▶ Problem description
Starting at the line that holds "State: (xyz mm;", copy every line exactly through the end of the data, and no others.
* * * * *
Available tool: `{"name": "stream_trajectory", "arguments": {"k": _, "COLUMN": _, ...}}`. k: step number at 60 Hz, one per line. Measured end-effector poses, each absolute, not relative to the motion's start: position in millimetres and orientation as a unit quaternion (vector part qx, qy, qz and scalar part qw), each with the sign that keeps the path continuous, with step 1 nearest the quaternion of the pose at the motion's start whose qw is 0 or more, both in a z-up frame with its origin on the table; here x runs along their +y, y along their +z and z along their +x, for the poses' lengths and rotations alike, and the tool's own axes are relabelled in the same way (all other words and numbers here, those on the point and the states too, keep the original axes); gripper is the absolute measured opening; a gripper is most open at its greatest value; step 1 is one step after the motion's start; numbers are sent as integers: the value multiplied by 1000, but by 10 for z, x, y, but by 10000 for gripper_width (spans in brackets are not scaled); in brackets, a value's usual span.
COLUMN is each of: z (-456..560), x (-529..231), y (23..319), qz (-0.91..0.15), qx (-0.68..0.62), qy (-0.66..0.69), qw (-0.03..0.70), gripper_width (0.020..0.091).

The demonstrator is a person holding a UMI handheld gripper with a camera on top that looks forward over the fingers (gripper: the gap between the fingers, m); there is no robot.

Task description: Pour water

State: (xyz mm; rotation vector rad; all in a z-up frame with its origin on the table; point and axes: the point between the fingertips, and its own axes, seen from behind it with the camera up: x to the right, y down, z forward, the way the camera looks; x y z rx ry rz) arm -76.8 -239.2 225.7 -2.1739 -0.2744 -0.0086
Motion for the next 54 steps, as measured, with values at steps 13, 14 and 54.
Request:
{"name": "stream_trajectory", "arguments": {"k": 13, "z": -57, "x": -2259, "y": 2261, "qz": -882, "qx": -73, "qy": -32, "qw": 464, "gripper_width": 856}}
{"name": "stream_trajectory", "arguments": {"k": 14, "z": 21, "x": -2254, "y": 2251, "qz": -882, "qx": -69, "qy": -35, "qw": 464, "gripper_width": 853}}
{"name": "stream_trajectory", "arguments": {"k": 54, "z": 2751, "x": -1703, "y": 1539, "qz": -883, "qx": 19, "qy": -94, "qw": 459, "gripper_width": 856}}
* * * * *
▶ Exercise solution
State: (xyz mm; rotation vector rad; all in a z-up frame with its origin on the table; point and axes: the point between the fingertips, and its own axes, seen from behind it with the camera up: x to the right, y down, z forward, the way the camera looks; x y z rx ry rz) arm -76.8 -239.2 225.7 -2.1739 -0.2744 -0.0086
Motion for the next 54 steps, as measured, with values at steps 13, 14 and 54.
Request:
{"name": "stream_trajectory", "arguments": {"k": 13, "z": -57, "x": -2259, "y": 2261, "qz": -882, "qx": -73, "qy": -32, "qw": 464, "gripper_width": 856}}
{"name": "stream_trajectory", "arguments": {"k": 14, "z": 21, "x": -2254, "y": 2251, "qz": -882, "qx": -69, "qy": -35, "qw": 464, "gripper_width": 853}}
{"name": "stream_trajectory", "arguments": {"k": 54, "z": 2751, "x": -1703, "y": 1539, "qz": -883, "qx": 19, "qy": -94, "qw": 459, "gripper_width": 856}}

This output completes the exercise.